··· Supplied records ···

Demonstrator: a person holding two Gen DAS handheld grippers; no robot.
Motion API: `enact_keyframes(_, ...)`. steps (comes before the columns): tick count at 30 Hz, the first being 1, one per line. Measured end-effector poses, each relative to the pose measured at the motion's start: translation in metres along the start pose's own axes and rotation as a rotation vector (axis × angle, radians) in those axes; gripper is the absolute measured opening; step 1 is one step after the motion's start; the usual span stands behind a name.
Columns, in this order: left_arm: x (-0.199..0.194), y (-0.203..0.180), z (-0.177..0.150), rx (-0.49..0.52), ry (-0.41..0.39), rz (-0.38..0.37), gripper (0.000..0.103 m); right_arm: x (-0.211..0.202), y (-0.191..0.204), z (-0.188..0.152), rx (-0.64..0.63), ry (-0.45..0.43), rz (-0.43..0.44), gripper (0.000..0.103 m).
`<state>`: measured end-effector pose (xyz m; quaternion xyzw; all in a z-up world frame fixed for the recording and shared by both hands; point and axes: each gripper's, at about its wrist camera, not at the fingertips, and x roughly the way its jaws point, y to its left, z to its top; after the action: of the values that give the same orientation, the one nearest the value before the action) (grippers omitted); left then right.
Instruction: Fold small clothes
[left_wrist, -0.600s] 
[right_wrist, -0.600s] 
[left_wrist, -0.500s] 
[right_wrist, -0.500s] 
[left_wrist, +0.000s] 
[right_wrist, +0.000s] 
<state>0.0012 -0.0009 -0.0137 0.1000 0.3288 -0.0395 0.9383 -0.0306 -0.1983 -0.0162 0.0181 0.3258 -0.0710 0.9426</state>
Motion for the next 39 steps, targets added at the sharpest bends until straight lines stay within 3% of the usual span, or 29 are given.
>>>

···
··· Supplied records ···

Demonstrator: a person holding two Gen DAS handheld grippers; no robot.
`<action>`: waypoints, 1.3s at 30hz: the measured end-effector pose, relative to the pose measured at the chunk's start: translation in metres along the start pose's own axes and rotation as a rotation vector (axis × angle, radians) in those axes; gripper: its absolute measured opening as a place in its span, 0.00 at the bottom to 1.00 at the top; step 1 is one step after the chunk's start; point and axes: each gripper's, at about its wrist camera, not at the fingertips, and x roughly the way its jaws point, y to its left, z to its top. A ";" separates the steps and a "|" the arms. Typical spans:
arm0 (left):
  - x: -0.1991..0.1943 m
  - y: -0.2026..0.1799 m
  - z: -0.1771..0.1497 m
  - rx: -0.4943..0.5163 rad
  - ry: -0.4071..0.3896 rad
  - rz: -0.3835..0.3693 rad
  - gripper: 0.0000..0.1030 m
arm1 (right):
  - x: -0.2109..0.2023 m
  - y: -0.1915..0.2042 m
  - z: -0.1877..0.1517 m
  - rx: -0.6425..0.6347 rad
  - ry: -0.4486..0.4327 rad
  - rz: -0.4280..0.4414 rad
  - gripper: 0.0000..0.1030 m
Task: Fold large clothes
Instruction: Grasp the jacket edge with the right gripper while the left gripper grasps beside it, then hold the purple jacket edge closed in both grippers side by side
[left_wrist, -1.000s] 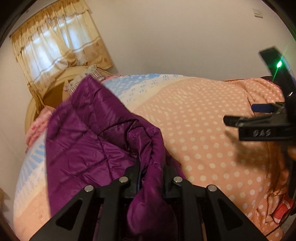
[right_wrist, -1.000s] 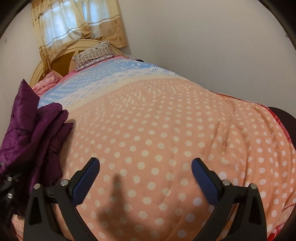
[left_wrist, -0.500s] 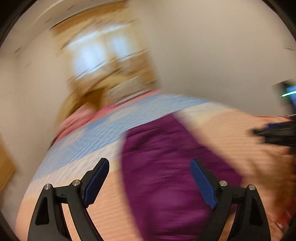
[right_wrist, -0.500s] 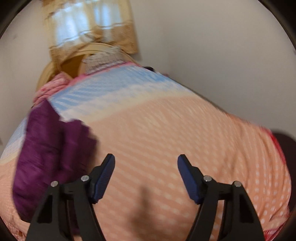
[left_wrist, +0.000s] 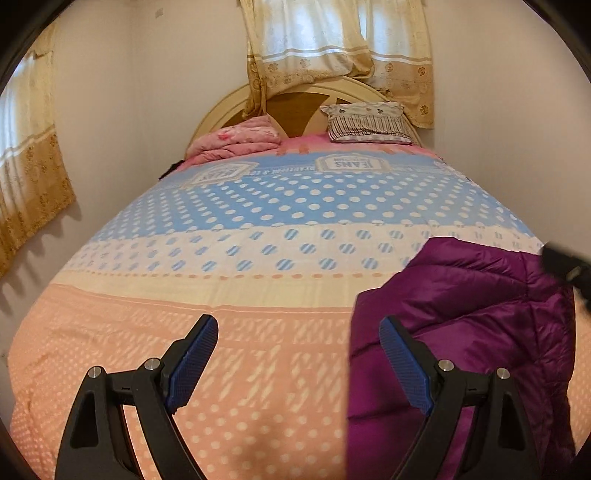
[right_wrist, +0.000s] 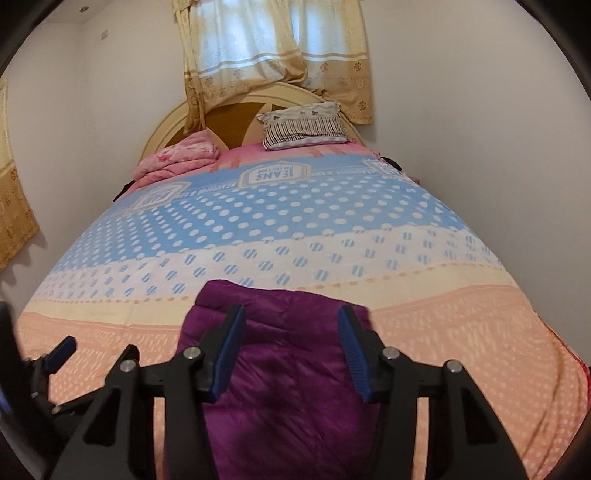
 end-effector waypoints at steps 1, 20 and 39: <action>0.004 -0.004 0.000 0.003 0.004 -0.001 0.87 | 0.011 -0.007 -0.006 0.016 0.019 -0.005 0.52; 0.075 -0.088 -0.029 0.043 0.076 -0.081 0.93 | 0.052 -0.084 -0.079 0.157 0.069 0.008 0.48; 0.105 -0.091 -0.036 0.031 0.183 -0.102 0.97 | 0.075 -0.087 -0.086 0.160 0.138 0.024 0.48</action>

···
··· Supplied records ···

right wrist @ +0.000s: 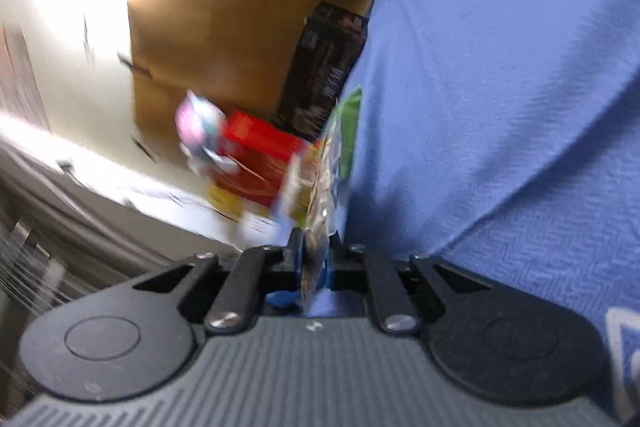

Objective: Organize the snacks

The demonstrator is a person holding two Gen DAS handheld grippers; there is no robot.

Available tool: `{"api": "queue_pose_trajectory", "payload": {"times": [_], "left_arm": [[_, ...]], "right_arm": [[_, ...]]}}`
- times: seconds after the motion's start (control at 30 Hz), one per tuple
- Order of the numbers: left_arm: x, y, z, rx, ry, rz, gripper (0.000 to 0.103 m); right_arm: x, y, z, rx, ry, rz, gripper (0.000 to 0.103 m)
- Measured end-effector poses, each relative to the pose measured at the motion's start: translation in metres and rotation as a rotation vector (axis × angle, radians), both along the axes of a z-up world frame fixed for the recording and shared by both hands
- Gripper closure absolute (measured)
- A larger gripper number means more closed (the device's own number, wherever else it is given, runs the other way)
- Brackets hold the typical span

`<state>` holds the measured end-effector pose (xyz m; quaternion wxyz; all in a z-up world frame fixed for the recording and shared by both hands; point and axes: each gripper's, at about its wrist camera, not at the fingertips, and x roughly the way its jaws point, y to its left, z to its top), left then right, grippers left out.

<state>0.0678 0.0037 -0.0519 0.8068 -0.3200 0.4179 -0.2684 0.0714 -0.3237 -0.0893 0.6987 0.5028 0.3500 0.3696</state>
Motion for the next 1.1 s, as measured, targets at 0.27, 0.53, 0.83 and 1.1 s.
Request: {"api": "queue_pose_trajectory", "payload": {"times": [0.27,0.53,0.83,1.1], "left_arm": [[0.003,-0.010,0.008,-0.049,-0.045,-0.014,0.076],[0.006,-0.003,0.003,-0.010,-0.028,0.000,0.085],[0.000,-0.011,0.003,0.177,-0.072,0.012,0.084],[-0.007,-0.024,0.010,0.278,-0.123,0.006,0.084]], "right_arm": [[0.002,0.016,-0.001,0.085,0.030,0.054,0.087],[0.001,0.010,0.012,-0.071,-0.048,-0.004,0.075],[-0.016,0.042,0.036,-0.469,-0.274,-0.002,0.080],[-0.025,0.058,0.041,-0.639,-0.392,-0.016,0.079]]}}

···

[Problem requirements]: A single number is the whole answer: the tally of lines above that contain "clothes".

[Answer area]: 2